How Machine Learning is Revolutionizing Mine Haul Road Design

Imagine driving on a remote mining road, kilometers away from civilization, where massive haul trucks weighing hundreds of tons thunder past every few minutes. These roads need to be incredibly strong and durable, yet they’re often built from waste rock, the material excavated during mining operations that doesn’t contain valuable minerals. The challenge is ensuring these roads can withstand punishment while keeping construction costs reasonable. This is where an unlikely hero enters the scene: machine learning.

The Problem with Traditional Road Testing

When engineers design roads, whether for mining operations or city streets, they need to know two critical properties of the materials they’re using. The first is something called the California Bearing Ratio, or CBR for short. Think of CBR as a strength test, it tells you how much force the material can handle before it starts to fail. The second property is the resilient modulus, which measures how stiff the material is and how well it bounces back after being compressed by traffic.

Traditionally, measuring these properties requires expensive laboratory equipment and specialized technicians. For CBR testing, engineers take samples of the crushed rock, compact them carefully, and then push a piston into the material to see how much force it takes. For resilient modulus, they perform what’s called repeated load triaxial testing, where they squeeze samples thousands of times to simulate years of traffic loading. Each test can take days to complete and costs hundreds or thousands of dollars.

Here’s the real kicker: mining haul roads typically only last a few years before they need to be rebuilt or relocated as the mine expands. Spending weeks testing materials for a road that might only be used for three to five years doesn’t make much economic sense. This creates a dilemma, engineers need reliable data to design safe roads, but the traditional testing methods are often too expensive and time-consuming for short-lived mining infrastructure.

The Study

A recent study by researchers at Polytechnique Montreal tackled this problem head-on by asking a simple question: could machine learning predict these crucial pavement properties without running expensive lab tests? The researchers, Shengpeng Hao and Thomas Pabst, tested six different machine learning algorithms to see which ones could most accurately predict CBR and resilient modulus based on simpler, easier-to-measure properties.

The study focused on crushed waste rocks from Canadian Malartic Mine, an open-pit gold mine in Quebec. These rocks are typical of what you’d find at most hard rock mines, angular particles with rough surfaces, containing about 65% gravel, 30% sand, and less than 5% fine particles. The material is essentially well-graded gravel, perfect for road construction if you can figure out how it will perform.

The Six Contenders

The researchers compared six different machine learning approaches, each with its own strengths and quirks.
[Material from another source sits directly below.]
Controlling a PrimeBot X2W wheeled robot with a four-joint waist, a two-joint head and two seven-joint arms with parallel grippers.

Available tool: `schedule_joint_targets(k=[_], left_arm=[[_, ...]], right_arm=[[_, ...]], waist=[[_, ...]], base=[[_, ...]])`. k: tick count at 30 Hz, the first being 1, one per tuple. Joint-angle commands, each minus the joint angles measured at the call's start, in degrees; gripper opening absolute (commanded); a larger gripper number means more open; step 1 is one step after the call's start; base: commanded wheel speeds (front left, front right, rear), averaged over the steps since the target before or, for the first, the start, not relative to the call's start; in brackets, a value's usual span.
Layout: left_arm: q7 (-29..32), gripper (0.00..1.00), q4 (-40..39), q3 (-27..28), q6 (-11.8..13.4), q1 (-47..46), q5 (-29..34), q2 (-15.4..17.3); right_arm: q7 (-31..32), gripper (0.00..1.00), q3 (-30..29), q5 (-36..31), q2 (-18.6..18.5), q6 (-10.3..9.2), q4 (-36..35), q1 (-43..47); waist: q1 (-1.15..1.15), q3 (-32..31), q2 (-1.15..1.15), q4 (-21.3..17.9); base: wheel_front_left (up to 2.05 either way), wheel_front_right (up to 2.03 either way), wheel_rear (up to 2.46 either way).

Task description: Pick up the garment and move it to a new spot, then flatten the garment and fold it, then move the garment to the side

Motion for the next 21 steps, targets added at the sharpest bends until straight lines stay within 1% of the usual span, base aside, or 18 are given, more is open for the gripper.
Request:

Multiple Linear Regression, or MLR, is the simplest approach, it assumes there’s a straight-line relationship between input factors like density and the output properties like CBR. While this method is easy to understand and use, it struggles with complex relationships that don’t follow simple patterns.
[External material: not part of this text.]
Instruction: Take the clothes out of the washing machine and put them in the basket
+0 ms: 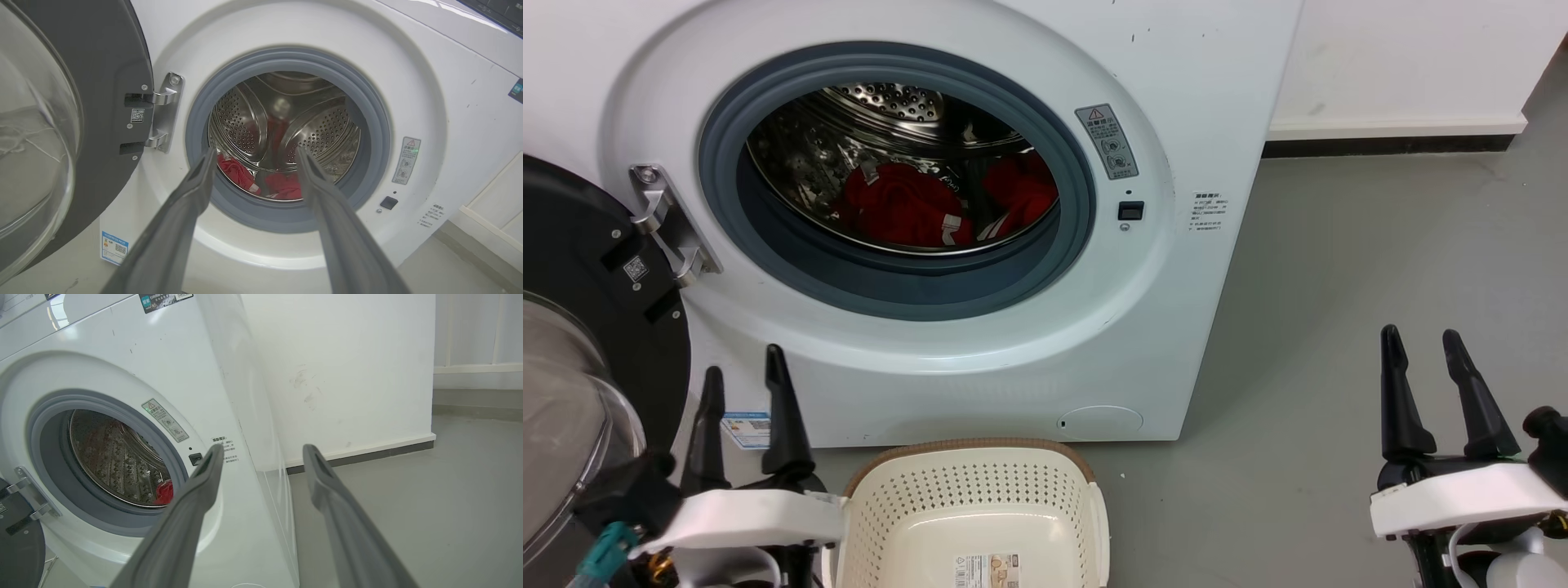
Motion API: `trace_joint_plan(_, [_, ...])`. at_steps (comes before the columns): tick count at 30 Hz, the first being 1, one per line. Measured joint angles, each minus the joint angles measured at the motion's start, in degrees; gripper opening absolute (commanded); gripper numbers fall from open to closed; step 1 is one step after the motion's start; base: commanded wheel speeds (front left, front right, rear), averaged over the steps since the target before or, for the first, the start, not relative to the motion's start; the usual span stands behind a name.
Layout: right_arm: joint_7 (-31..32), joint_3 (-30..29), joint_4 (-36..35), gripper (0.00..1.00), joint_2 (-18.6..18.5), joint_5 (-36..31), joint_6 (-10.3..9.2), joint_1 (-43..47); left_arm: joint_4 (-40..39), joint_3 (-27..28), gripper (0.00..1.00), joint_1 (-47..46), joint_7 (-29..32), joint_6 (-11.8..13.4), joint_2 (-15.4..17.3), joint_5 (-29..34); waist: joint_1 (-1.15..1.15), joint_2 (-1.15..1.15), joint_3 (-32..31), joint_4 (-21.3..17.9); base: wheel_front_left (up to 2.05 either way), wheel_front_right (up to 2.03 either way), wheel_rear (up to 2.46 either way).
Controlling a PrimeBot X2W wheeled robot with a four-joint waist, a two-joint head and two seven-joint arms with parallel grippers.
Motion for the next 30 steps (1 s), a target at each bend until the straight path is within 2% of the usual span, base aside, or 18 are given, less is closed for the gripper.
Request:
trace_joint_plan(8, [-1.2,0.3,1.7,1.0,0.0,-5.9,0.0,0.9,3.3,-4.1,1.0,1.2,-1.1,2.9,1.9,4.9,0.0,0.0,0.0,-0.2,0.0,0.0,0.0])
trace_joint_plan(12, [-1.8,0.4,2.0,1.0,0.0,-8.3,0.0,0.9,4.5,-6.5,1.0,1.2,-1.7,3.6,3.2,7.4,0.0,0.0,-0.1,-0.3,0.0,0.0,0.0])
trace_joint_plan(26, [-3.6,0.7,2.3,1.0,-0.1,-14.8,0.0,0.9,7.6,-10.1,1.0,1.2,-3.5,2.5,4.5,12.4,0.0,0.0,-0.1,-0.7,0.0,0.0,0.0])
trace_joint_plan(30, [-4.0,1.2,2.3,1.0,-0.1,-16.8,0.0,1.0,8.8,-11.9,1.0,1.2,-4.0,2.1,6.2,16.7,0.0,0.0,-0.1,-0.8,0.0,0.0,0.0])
K-Nearest Neighbors, known as KNN, takes a different approach. Imagine you have a database of tested materials, and you want to predict the properties of a new, untested sample. KNN looks at the most similar samples in your database and essentially says, “Well, if this new sample is very similar to these three samples we’ve already tested, it will probably behave similarly.” The researchers found that using just two neighbors gave the best predictions, any more than that, and the accuracy started to drop.
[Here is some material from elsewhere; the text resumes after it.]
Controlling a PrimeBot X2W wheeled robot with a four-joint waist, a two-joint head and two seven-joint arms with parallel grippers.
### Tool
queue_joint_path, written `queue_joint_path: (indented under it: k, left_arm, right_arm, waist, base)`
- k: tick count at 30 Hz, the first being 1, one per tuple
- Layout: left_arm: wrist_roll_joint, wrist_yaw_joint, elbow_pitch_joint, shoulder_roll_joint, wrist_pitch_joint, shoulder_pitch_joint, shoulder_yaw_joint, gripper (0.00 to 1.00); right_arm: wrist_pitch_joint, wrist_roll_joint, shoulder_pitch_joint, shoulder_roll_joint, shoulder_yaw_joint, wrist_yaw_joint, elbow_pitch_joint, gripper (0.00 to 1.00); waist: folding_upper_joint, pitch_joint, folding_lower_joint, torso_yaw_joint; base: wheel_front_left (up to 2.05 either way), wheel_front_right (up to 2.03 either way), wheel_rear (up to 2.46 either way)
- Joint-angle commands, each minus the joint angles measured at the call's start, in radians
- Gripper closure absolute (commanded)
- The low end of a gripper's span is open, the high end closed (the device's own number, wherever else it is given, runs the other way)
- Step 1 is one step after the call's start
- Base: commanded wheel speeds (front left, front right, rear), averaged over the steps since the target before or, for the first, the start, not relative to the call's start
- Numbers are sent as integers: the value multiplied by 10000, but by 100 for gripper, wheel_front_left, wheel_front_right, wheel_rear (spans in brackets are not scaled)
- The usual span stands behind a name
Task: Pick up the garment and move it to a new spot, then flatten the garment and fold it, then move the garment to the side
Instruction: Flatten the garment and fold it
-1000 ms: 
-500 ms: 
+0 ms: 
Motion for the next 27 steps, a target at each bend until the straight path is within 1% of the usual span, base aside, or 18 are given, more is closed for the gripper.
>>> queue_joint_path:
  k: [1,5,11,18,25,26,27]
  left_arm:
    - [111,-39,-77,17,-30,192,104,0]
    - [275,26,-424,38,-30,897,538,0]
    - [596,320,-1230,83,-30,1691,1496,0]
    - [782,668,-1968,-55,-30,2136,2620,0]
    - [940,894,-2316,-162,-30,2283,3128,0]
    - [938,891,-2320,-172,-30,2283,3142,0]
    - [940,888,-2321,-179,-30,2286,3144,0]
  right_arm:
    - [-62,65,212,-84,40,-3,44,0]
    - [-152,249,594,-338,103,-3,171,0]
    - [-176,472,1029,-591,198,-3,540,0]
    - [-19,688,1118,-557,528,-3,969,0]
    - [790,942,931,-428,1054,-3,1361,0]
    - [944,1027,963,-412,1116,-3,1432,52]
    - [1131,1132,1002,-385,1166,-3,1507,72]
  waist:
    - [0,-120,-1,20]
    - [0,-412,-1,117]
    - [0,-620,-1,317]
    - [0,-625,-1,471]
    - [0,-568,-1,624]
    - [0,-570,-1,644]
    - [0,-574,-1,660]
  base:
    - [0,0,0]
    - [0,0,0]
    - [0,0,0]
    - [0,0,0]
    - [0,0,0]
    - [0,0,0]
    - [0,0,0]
Decision Trees work like a flowchart of questions. The algorithm asks: “Is the dry density greater than 2,300 kilograms per cubic meter? If yes, go this way. If no, go that way.” It keeps splitting the data based on these questions until it arrives at a prediction. For the CBR predictions, the decision tree only needed to ask two layers of questions, with dry density being the most important factor.

Random Forest is like having a committee of decision trees voting on the answer. Instead of relying on one decision tree, it creates many trees (twenty for CBR, fifteen for resilient modulus in this study) and averages their predictions. This approach turned out to be remarkably effective, consistently providing the most accurate predictions.

Multilayer Perceptron, or MLP, is what most people think of when they hear “neural network.” It’s inspired by how neurons in the brain work, with layers of interconnected nodes that process information. The challenge with MLP is figuring out the right architecture, too few layers or neurons and it can’t capture complex patterns; too many and it starts overfitting, essentially memorizing the training data rather than learning general patterns.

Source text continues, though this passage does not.